Однажды, когда Константин был солдатом, а Симон – разбойником, борьба приняла особенно ожесточенный характер. Вполне понятно, что «Большой Деборой» владели солдаты, а не разбойники. Но вовсе не понятно, почему солдаты должны были запеть песню с припевом «хеп, хеп»:
Что у евреев в храме? Свинья, хеп, хеп, свинья.Напротив, это было нахальством, так как, в конце концов, «Большую Дебору» изобрели евреи, и со стороны пользовавшихся ею было очень нехорошо петь эту песню. Поэтому возмущенный Симон считал делом чести отбить со своими разбойниками у солдат это орудие. Но первая атака была неудачной, неприятельское войско оказалось лучше. Разбойники отступили довольно далеко, чтобы с разбегу захватить «Большую Дебору» в решительной схватке. Само орудие было пущено в ход, Константин обслуживал его, он стрелял быстро, метко. Он предвидел заранее, что атака разбойников удастся и что следующий его выстрел будет последним. Он направил жерло на Симона, выстрелил, попал. Он попал очень метко, Симон, бежавший на приступ, упал и остался лежать. Сначала остальные думали, что это игра, разбойники продолжали наступать, а солдаты защищаться. Но, увидев, что Симон продолжает лежать, они вернулись и обнаружили, что снаряд, сразивший его, не из теста, а из камня. Заряжал не Константин, другие помогали ему, и теперь нельзя было даже установить, кто заложил камень в жерло, – случилось ли это по неосторожности, из любопытства или со злым умыслом. Во всяком случае, Симон лежал на земле и не шевелился; заряд попал ему в лоб, как раз над глазом. Мальчики стояли вокруг, молчаливые, пораженные, пока наконец не вмешались прохожие. Тогда мертвого мальчика отнесли в дом Алексия.
Алексий тотчас же послал за Иосифом. Когда он рассказывал ему все, что знал, Иосиф стоял совершенно спокойно, только его челюсти странно двигались, словно он что-то пережевывал. Одна мысль наполняла его, наполняла всего, вытесняя все остальные: «Я старался, чтобы другой сын мой не стал гоем; тем временем гои убили моего еврейского сына». Он думал об этом неотступно.
Алексий умолк. Иосиф ничего не сказал, он стоял среди комнаты, слегка пошатываясь.
– Разве вы не хотите видеть Яники? – спросил в конце концов Алексий хриплым, глухим голосом.

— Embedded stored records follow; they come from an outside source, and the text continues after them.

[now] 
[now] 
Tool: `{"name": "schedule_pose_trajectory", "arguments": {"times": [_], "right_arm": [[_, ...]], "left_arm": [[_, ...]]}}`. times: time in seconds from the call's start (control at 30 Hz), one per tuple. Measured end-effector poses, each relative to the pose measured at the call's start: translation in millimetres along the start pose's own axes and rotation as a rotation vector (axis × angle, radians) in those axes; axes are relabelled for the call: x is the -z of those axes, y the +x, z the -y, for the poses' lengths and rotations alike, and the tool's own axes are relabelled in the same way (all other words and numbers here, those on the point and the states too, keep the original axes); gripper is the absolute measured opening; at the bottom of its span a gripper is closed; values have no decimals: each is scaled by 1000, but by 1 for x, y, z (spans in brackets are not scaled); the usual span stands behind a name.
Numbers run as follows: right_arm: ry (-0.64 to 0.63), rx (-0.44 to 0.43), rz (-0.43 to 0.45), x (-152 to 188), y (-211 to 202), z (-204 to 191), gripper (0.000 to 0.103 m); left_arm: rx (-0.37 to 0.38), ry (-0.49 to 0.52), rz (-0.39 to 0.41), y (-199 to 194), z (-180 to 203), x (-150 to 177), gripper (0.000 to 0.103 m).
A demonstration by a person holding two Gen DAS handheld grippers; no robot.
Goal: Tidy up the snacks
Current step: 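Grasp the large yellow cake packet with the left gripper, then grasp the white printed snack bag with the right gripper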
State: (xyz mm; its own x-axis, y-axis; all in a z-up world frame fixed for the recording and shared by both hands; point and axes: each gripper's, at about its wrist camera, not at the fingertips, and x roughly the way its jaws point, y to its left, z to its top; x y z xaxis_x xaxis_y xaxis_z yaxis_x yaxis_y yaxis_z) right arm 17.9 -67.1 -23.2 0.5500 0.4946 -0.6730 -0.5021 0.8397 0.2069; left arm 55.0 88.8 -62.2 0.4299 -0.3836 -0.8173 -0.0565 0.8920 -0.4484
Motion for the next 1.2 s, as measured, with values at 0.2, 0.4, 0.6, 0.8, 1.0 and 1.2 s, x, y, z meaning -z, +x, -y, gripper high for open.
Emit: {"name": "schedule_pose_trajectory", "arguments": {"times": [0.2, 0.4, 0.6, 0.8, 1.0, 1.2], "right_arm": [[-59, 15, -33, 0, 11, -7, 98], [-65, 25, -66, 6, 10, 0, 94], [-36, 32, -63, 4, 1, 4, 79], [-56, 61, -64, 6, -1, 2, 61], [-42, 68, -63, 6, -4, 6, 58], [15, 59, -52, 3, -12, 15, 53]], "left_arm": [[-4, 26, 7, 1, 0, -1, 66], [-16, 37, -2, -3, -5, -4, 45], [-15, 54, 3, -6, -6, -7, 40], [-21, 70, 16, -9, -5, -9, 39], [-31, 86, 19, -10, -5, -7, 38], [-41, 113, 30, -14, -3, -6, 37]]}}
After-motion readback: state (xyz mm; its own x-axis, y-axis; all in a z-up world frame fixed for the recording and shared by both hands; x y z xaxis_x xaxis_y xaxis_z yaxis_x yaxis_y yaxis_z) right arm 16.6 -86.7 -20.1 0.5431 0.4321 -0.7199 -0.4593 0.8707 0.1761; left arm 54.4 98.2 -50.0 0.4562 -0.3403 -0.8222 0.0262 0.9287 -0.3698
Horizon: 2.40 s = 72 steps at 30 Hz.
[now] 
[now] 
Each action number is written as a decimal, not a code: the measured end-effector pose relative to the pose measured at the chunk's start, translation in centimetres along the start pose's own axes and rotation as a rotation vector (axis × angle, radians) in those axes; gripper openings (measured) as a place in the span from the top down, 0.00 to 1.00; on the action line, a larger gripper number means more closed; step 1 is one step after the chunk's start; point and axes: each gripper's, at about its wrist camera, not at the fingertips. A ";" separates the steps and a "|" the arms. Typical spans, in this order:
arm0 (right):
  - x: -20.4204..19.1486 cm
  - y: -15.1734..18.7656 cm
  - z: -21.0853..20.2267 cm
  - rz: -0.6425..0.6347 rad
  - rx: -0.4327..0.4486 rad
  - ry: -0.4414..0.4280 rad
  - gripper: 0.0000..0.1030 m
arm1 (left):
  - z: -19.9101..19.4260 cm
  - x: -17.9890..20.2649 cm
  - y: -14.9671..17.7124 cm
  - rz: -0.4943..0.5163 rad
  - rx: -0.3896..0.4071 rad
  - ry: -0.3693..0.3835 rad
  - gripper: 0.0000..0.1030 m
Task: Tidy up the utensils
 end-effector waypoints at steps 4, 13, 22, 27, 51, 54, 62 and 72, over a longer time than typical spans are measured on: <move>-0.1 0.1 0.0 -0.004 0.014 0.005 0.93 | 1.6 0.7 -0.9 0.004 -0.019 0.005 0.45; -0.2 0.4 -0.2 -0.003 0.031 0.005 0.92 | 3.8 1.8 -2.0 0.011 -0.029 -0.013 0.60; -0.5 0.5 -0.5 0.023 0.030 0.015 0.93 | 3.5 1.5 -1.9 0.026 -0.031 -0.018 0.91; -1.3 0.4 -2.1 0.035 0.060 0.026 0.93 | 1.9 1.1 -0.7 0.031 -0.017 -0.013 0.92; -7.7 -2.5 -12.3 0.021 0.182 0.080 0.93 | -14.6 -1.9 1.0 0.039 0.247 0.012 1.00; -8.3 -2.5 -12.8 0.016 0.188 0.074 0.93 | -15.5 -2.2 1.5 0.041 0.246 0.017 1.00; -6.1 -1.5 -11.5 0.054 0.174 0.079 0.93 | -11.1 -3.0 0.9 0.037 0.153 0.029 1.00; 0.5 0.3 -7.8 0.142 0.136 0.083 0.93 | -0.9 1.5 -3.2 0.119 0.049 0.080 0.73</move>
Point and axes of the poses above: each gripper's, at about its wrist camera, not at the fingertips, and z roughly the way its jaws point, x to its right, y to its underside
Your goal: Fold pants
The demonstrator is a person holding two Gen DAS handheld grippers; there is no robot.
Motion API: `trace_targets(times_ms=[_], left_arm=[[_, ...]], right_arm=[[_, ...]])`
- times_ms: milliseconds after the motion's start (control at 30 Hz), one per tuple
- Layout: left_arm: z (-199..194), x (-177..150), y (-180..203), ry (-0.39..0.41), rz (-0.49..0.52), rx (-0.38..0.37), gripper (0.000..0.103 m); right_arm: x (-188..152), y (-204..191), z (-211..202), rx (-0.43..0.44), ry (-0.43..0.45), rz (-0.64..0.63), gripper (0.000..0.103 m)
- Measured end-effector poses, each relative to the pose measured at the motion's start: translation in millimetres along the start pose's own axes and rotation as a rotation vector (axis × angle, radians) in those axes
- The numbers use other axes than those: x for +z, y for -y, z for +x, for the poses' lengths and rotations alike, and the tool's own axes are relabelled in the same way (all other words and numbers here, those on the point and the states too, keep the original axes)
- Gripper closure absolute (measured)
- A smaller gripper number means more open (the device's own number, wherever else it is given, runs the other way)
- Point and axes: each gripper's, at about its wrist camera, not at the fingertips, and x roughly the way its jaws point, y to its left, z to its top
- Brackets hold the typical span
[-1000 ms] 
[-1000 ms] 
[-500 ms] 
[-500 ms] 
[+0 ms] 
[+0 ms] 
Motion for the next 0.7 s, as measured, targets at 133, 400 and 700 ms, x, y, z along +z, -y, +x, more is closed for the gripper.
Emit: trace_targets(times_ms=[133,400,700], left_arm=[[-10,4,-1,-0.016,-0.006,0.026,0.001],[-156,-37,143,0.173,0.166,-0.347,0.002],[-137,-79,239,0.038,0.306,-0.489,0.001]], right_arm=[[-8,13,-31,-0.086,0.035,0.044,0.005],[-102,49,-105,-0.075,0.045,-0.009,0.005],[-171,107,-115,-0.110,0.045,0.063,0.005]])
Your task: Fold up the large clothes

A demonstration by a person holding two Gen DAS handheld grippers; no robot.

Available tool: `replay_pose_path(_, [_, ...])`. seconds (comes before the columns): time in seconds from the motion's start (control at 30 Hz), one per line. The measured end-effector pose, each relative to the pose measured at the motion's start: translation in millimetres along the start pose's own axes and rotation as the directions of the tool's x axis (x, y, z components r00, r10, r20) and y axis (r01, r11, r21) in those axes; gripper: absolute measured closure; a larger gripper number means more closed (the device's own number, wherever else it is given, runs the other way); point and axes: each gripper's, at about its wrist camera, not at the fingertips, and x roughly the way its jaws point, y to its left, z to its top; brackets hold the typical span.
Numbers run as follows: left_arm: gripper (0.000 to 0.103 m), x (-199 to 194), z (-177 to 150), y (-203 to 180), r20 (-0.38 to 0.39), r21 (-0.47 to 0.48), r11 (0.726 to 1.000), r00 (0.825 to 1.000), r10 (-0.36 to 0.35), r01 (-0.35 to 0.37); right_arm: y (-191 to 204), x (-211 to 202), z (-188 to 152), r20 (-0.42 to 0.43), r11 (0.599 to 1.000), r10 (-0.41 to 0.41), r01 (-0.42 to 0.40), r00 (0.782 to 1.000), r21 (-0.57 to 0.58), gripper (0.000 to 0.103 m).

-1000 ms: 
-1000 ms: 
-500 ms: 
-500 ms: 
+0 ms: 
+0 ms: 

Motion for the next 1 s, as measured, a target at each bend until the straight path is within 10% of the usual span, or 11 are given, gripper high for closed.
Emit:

Иосиф как будто не слышал. Затем вдруг неожиданно спросил:
– Что?
И Алексий повторил враждебно:
– Разве вы не хотите видеть Яники?
После некоторой паузы Иосиф сказал, и его слова прозвучали почти робко:
– Ведь это не полагается.
Алексий изумленно поднял глаза, затем сообразил, что Иосиф, вероятно, имеет в виду запрещение, по которому священник не имеет права приближаться к трупу ближе, чем на четыре шага.
– Ах, так, – отозвался он, и в его голосе прозвучало презрение и разочарование. – Вы же можете видеть его из соседней комнаты, – продолжал он.